→ **WORK TO COMPLETE**
In the entries below, every line with the string "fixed" is to be reported.

Records from a data collection
☆ ☆ ☆

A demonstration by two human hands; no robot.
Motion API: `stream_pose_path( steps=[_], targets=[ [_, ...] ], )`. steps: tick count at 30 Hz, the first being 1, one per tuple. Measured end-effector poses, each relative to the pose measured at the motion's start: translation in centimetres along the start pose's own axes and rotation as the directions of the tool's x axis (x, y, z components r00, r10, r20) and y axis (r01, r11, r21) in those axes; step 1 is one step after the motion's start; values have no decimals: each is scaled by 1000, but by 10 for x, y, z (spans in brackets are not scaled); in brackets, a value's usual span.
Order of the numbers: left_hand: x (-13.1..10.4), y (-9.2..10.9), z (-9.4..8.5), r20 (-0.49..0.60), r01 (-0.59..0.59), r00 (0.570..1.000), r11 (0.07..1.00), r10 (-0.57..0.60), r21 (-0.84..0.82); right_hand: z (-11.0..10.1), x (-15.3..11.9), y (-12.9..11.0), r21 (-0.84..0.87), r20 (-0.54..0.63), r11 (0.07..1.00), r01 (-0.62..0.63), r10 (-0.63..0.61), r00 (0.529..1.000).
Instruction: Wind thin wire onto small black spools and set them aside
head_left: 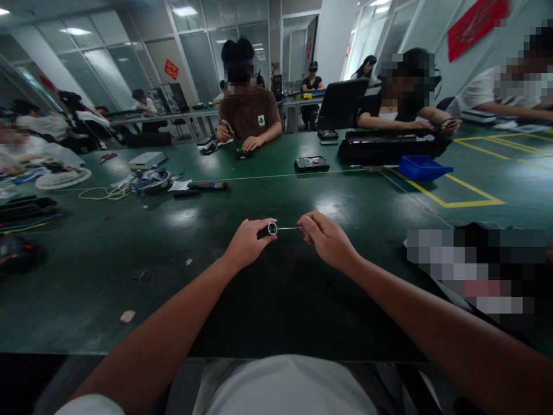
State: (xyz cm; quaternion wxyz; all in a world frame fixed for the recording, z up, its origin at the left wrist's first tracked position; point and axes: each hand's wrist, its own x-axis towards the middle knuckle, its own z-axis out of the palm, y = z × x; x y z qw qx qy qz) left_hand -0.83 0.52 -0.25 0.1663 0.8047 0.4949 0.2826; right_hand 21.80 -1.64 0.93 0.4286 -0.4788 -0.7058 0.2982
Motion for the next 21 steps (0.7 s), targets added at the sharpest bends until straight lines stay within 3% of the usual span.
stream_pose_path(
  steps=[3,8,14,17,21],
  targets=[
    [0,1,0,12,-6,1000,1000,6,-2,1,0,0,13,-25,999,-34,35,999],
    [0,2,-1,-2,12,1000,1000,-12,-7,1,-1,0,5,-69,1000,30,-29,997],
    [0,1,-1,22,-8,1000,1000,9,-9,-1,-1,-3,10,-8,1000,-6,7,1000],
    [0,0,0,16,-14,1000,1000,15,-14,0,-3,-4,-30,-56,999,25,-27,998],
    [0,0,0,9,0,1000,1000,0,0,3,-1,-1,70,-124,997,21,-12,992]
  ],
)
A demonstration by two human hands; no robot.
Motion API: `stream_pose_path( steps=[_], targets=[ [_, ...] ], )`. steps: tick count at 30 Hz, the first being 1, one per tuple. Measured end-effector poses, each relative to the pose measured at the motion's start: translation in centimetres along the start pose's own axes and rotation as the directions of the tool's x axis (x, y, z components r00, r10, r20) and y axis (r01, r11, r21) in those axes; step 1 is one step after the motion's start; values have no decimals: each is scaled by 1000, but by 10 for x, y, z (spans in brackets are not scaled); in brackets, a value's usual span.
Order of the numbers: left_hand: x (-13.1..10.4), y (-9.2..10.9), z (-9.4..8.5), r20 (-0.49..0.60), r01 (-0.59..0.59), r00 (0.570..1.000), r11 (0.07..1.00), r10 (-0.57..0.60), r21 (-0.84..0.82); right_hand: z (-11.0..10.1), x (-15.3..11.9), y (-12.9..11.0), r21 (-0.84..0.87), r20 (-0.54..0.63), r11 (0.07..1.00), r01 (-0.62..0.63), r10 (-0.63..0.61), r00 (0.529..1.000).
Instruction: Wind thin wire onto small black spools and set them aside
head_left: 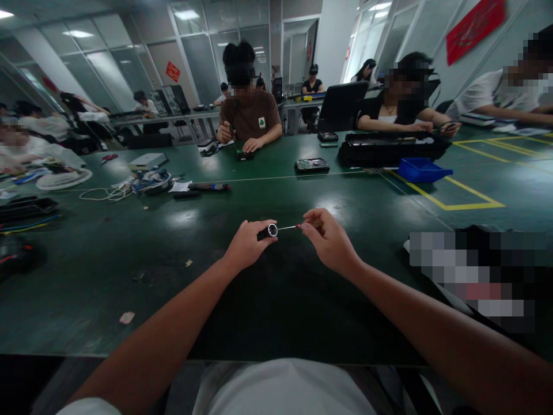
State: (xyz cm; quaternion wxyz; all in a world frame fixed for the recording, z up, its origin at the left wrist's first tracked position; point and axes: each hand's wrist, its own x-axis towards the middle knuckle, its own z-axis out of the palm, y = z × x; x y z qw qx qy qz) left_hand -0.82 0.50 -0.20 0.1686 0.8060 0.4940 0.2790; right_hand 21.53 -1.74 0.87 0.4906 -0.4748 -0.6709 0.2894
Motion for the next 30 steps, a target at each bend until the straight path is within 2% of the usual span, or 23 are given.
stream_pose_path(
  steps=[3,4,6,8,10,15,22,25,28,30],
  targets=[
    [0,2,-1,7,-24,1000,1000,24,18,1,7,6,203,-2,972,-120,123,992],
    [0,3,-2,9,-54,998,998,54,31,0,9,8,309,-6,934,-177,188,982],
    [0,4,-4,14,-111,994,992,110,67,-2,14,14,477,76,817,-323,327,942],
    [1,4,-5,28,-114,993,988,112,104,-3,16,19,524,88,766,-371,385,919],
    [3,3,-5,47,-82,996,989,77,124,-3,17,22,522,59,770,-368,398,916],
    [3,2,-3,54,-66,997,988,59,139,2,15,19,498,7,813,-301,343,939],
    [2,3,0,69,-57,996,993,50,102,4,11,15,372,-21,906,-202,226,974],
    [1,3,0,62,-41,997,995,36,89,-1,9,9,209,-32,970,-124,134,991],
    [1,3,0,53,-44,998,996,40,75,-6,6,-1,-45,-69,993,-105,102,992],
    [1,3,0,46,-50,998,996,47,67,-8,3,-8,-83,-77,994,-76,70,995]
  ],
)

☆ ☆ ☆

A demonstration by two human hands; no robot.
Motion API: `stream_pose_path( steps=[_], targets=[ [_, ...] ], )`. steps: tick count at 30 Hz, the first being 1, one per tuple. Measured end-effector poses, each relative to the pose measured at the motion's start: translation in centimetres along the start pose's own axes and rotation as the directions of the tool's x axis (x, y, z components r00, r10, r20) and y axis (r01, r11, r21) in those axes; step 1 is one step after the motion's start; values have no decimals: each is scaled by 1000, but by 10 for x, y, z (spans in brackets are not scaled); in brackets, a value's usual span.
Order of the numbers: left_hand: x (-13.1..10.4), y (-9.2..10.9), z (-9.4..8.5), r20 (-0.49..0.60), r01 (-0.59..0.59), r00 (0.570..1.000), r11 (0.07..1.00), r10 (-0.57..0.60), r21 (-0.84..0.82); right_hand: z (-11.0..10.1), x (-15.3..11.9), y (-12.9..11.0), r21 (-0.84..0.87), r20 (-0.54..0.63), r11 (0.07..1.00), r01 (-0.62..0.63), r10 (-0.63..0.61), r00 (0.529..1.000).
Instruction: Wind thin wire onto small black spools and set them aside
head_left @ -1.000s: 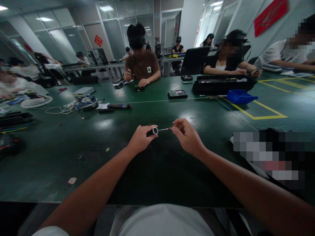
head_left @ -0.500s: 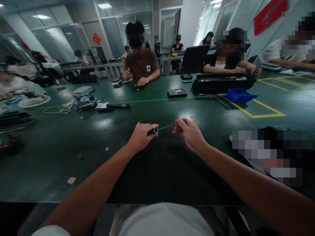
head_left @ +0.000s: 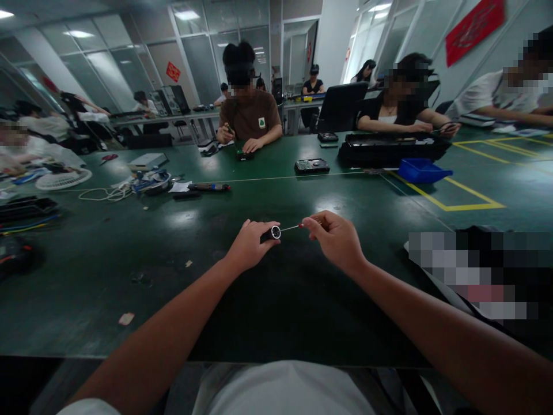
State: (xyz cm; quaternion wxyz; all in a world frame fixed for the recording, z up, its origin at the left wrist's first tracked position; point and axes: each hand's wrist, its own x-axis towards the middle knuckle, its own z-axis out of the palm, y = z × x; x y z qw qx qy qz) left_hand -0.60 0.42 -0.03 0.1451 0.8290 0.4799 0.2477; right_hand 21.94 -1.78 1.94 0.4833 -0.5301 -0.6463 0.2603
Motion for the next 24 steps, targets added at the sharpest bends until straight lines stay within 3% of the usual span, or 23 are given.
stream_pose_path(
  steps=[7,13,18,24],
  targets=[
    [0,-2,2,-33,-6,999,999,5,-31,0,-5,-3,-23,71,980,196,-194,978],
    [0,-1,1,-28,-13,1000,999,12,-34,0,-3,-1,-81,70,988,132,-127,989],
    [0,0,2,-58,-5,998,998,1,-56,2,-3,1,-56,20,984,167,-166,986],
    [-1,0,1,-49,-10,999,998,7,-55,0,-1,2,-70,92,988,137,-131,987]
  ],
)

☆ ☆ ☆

→ **OUTPUT**
State: (xyz cm; quaternion wxyz; all in a world frame fixed for the recording, z up, its origin at the left wrist's first tracked position; point and axes: each hand's wrist, its own x-axis towards the middle knuckle, its own z-axis out of the palm, y = z × x; x y z qw qx qy qz) left_hand -0.83 0.52 -0.25 0.1663 0.8047 0.4949 0.2826; right_hand 21.80 -1.64 0.93 0.4286 -0.4788 -0.7058 0.2982
State: (xyz cm; quaternion wxyz; all in a world frame fixed for the recording, z up, its origin at the left wrist's first tracked position; point and axes: each hand's wrist, its own x-axis towards the middle knuckle, its own z-axis out of the palm, y = z × x; x y z qw qx qy qz) left_hand -0.82 0.50 -0.20 0.1686 0.8060 0.4940 0.2790; right_hand 21.53 -1.74 0.87 0.4906 -0.4748 -0.6709 0.2894
State: (xyz cm; quaternion wxyz; all in a world frame fixed for the recording, z up, its origin at the left wrist's first tracked position; point and axes: each hand's wrist, its own x-axis towards the middle knuckle, its own z-axis out of the palm, y = z × x; x y z qw qx qy qz) left_hand -0.60 0.42 -0.03 0.1451 0.8290 0.4799 0.2477; right_hand 21.94 -1.78 1.94 0.4833 -0.5301 -0.6463 0.2603

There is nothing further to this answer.